**Aim of the task**
Set out exactly, and only, the lines running from the one containing "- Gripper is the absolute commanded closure" to the bottom of the listing below; pictures stay out.
◆ ◆ ◆ ◆
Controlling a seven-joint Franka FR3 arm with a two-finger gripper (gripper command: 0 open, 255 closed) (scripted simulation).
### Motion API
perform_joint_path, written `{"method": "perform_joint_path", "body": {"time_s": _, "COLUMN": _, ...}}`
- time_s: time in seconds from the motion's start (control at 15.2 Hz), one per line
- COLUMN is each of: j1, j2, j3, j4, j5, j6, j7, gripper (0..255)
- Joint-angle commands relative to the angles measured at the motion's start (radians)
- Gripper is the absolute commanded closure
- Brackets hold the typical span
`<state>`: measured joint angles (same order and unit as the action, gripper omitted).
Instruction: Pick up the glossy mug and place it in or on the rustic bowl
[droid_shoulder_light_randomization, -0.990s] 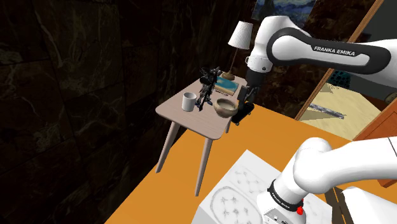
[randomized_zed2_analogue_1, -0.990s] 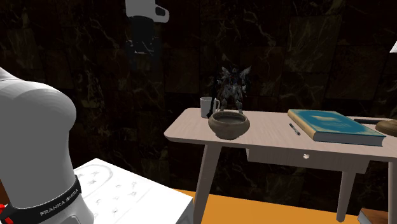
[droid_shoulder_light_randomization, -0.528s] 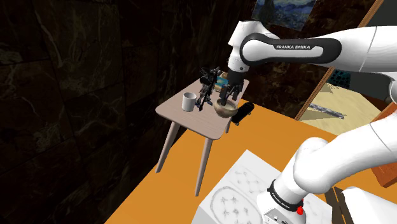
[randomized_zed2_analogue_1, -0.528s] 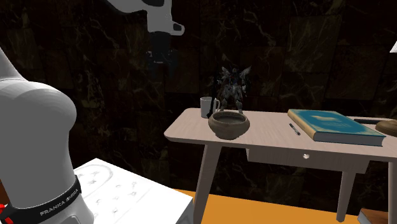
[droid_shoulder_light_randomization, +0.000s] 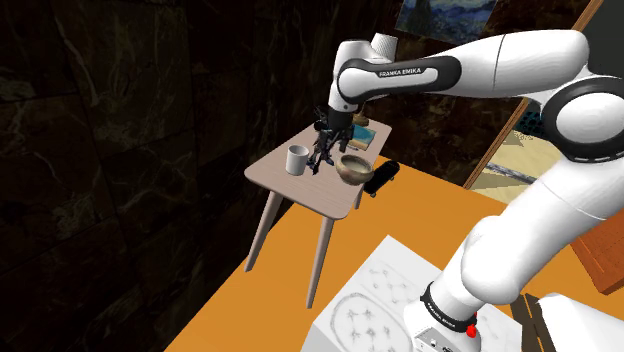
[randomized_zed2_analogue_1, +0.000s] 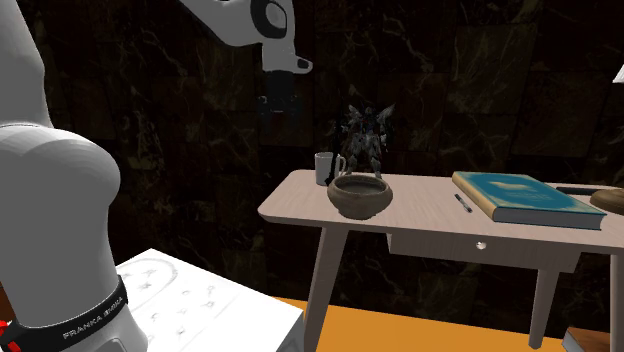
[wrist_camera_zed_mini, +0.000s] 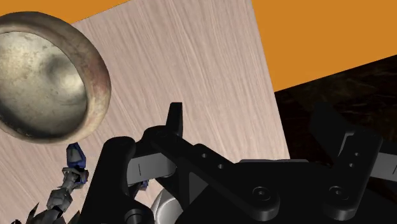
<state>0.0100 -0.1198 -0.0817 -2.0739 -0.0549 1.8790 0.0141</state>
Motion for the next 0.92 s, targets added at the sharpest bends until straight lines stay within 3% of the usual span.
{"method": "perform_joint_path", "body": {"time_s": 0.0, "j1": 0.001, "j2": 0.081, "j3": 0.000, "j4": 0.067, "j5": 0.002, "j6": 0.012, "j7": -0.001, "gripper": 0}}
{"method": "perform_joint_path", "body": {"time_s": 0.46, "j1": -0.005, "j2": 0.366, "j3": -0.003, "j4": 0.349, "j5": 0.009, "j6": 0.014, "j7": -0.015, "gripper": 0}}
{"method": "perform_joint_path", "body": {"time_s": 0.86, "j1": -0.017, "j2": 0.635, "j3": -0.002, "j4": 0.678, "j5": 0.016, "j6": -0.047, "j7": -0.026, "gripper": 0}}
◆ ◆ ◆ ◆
**Solution for this problem**
- Gripper is the absolute commanded closure
- Brackets hold the typical span
`<state>`: measured joint angles (same order and unit as the action, gripper omitted).
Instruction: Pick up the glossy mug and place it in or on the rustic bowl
[droid_shoulder_light_randomization, -0.990s] 
[randomized_zed2_analogue_1, -0.990s] 
[droid_shoulder_light_randomization, -0.528s] 
[randomized_zed2_analogue_1, -0.528s] 
[droid_shoulder_light_randomization, +0.000s] 
[randomized_zed2_analogue_1, +0.000s] 
[wrist_camera_zed_mini, +0.000s] 
<state>0.0100 -0.1198 -0.0817 -2.0739 -0.0549 1.8790 0.0141</state>
Motion for the next 0.92 s, targets added at the sharpest bends until straight lines stay within 3% of the usual span.
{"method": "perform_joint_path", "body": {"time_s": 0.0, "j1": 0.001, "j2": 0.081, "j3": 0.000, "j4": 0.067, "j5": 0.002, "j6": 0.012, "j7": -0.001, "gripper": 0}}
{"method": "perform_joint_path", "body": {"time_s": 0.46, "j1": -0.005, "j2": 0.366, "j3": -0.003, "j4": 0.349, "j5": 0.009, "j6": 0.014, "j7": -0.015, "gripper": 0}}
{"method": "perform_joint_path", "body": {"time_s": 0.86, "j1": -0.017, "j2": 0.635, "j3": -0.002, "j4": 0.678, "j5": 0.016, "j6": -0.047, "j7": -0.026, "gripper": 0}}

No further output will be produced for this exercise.